▸ **Task directions**: Pictures stay out of the output. Return exactly the lines below from the one with "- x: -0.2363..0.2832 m" down to the one with "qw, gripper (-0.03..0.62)", both included, and nothing more.
::: Supplied records
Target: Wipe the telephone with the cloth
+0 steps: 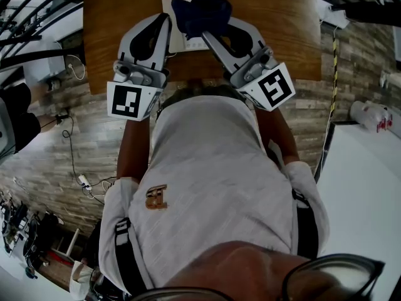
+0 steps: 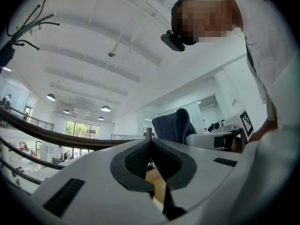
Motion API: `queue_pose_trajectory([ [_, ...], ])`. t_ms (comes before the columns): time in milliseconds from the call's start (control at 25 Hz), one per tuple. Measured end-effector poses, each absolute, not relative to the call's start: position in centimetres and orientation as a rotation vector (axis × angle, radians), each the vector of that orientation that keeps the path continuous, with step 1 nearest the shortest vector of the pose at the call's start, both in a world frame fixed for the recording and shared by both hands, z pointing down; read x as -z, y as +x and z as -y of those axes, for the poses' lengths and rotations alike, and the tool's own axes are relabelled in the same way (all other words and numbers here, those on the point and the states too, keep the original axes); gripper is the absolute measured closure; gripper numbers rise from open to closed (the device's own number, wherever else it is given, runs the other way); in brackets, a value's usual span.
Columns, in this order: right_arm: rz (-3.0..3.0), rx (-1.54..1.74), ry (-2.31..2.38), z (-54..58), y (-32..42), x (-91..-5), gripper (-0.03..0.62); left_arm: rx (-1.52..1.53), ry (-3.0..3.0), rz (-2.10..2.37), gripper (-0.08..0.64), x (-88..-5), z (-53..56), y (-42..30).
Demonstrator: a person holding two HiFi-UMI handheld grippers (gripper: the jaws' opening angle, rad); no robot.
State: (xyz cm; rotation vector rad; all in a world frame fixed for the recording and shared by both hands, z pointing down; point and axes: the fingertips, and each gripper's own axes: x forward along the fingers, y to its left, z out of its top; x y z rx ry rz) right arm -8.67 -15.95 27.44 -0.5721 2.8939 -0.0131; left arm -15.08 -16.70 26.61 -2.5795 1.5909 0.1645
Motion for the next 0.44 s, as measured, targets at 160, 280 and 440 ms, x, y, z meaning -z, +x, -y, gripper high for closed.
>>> queue_pose_trajectory([
  [160,-2.889,0.008,-0.572,15.67,-8.9,-27.33,0.514,-0.163,-2.579,-1.591,0.541,-26.71,16.36,-15.43],
  [280,-2.891,0.006,-0.568,15.36,-8.98,-27.13,0.514,-0.166,-2.575,-1.595,0.541,-26.46,16.08,-15.59],
  [440,-2.893,0.007,-0.564,15.03,-9.24,-26.77,0.514,-0.169,-2.574,-1.595,0.541,-26.01,15.78,-15.81],
])
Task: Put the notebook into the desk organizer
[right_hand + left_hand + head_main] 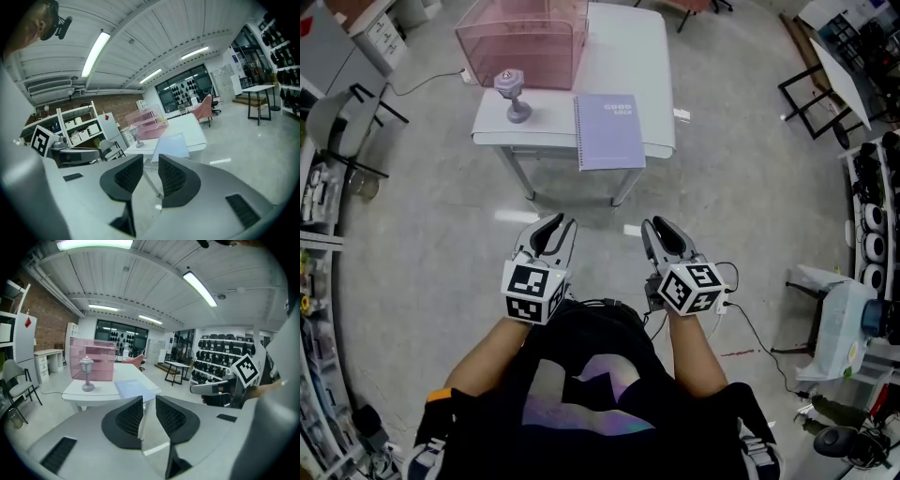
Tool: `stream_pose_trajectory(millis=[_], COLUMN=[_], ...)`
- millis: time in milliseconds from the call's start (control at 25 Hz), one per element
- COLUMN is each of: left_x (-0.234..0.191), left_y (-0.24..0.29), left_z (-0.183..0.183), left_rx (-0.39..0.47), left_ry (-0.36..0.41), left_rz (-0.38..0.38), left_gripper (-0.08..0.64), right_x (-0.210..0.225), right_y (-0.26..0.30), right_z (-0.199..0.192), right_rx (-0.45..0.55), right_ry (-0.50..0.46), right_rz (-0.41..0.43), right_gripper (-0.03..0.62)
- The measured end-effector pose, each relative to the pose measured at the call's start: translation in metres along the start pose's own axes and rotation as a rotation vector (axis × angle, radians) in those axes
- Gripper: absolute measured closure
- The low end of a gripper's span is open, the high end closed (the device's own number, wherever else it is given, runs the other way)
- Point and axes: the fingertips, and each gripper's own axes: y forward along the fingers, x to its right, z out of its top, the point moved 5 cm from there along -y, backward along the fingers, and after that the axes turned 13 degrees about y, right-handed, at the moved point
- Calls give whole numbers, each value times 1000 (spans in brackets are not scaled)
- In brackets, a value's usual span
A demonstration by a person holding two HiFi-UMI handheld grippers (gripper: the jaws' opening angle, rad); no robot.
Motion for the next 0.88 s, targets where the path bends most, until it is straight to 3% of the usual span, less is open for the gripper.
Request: stream_pose_trajectory(millis=[360,560,880], left_x=[-44,-61,-83], left_y=[48,94,166], left_z=[-4,-9,-19], left_rx=[-58,-104,-209], left_ry=[-79,-71,-165], left_rz=[-100,-70,-58], left_gripper=[402,377,354], right_x=[26,66,124], right_y=[45,80,150], right_z=[21,31,40], right_rx=[3,-18,-117], right_ry=[125,203,313], right_rz=[-41,-35,-39], right_gripper=[425,390,363])
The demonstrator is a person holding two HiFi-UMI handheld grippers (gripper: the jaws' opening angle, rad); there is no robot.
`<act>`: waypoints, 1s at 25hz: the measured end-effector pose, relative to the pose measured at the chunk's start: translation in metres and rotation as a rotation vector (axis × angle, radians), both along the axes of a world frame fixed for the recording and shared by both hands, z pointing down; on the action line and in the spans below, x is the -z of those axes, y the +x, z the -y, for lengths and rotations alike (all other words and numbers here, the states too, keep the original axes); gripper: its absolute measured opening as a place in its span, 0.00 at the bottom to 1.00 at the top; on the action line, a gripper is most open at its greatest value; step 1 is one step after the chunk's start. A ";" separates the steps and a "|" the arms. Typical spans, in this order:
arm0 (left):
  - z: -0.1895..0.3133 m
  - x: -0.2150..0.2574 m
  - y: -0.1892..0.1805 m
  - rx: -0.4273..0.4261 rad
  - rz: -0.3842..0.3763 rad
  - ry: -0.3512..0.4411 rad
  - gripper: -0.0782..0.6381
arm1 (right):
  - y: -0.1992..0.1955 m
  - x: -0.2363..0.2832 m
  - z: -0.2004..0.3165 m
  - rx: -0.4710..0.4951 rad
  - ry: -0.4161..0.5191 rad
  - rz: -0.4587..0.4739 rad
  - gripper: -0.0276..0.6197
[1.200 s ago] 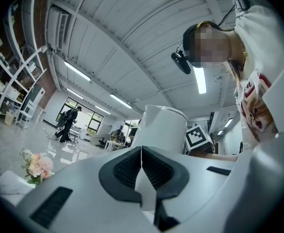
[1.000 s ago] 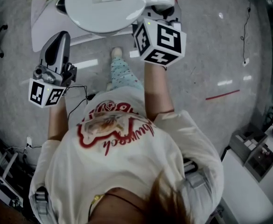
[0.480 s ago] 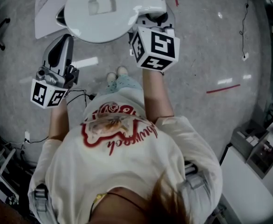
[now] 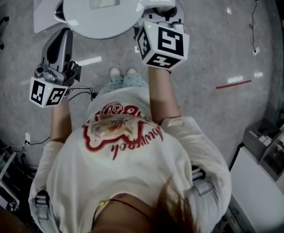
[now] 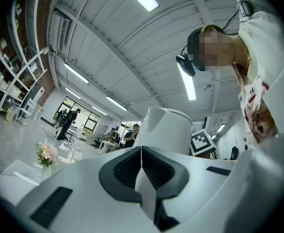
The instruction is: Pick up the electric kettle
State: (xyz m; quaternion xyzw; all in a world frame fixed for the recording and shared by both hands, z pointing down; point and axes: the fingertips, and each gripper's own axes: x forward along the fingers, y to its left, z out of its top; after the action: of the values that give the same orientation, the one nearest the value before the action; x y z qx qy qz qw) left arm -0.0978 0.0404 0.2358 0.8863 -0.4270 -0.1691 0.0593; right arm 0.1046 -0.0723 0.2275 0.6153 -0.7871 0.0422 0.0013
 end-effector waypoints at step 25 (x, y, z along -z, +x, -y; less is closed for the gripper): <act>-0.213 0.010 0.165 0.062 0.106 0.059 0.13 | 0.149 0.023 -0.201 0.089 0.041 -0.004 0.21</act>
State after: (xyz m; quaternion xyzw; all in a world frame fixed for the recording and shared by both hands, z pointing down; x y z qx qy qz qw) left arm 0.0676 0.2533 0.2260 0.8816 -0.4519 -0.1362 0.0053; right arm 0.2535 0.1288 0.2043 0.5795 -0.8145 0.0249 -0.0079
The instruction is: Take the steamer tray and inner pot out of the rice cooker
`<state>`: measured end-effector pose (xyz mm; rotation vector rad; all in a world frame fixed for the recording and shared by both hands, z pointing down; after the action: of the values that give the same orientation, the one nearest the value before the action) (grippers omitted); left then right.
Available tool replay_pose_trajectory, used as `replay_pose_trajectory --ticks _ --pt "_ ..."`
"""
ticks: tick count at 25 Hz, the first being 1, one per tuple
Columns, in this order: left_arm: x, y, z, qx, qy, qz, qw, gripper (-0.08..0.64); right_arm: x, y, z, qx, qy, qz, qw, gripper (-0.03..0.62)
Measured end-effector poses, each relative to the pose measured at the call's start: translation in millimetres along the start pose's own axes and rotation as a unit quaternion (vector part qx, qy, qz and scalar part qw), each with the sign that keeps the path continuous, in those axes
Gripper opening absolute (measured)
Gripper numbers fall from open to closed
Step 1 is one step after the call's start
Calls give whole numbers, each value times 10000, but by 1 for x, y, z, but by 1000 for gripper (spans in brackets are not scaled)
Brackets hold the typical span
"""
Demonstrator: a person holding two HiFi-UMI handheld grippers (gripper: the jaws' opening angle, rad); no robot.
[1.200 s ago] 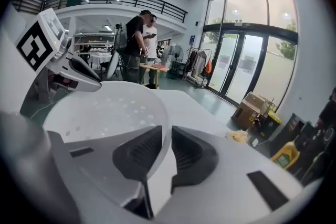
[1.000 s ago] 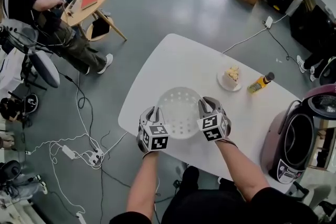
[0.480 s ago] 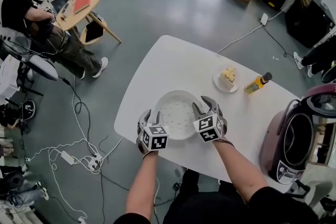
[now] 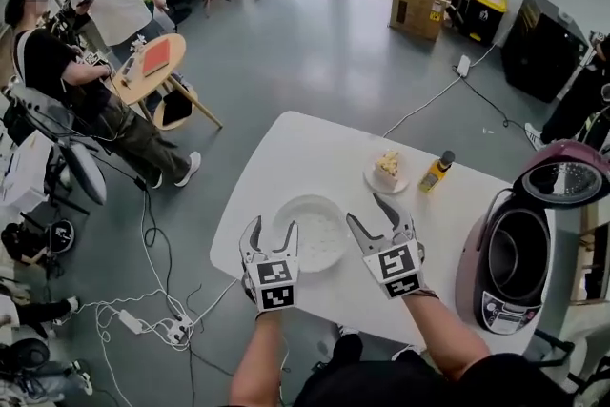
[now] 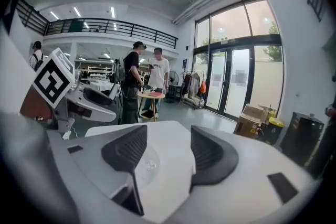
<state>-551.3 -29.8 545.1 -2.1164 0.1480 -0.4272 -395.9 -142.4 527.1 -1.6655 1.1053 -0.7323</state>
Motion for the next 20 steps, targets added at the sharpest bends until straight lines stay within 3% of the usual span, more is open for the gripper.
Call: replay_pose_trajectory --ticks 5,10,14,20 --pt "46 76 41 749 -122 -110 9971 290 31 39 84 373 -82 29 9993 259" --pt "117 131 64 1282 -746 -170 9888 291 74 61 165 660 -623 171 9957 268" --pt "200 164 65 1592 -1555 -328 9744 317 124 48 227 703 -1329 167 9885 276" --pt "290 184 76 1597 -2298 -545 9585 332 172 21 302 395 -1935 134 9802 279"
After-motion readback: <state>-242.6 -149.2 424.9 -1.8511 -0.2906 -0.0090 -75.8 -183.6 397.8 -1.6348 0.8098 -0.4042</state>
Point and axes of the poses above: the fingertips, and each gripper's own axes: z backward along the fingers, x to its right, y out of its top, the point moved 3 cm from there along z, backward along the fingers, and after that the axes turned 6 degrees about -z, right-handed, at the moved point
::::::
▸ **Your response**:
  - x: -0.2363..0.2832 m
  - z: -0.2004..0.3165 m
  - rx: -0.4710..0.4951 rad
  - ry: -0.4161..0.5191 rad
  - rz: -0.4587..0.4739 rad
  - gripper: -0.0276..0.6197
[1.200 s ago] 
[1.000 s ago] 
[0.480 s ago] 
[now] 
[now] 
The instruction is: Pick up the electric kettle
State: (xyz m; quaternion xyzw; all in a world frame fixed for the recording and shared by both hands, z pointing down; point and axes: the fingertips, and each gripper's own axes: x forward along the fingers, y to its left, z out of its top; after the action: of the values that give the same orientation, the one nearest the value before the action; x y z qx qy qz qw) left arm -0.0978 0.0404 0.2358 0.8863 -0.4270 -0.1691 0.0593; right arm 0.1046 -0.0723 0.2275 0.6153 -0.7871 0.0422 0.0013
 end-effector waypoints at step 25 (x, y, z along -z, +x, -y; less is closed for the gripper): <act>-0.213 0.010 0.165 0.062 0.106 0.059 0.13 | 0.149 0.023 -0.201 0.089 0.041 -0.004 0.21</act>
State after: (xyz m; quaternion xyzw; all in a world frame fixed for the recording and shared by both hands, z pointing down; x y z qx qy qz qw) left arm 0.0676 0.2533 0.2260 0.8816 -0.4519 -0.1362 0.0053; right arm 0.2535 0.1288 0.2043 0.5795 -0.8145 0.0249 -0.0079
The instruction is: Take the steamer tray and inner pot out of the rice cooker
`<state>`: measured end-effector pose (xyz mm; rotation vector rad; all in a world frame fixed for the recording and shared by both hands, z pointing down; after the action: of the values that give the same orientation, the one nearest the value before the action) (grippers omitted); left then right.
Available tool replay_pose_trajectory, used as `replay_pose_trajectory --ticks _ --pt "_ ..."`
"""
ticks: tick count at 25 Hz, the first being 1, one per tuple
Columns, in this order: left_arm: x, y, z, qx, qy, qz, qw, gripper (-0.08..0.64); right_arm: x, y, z, qx, qy, qz, qw, gripper (-0.03..0.62)

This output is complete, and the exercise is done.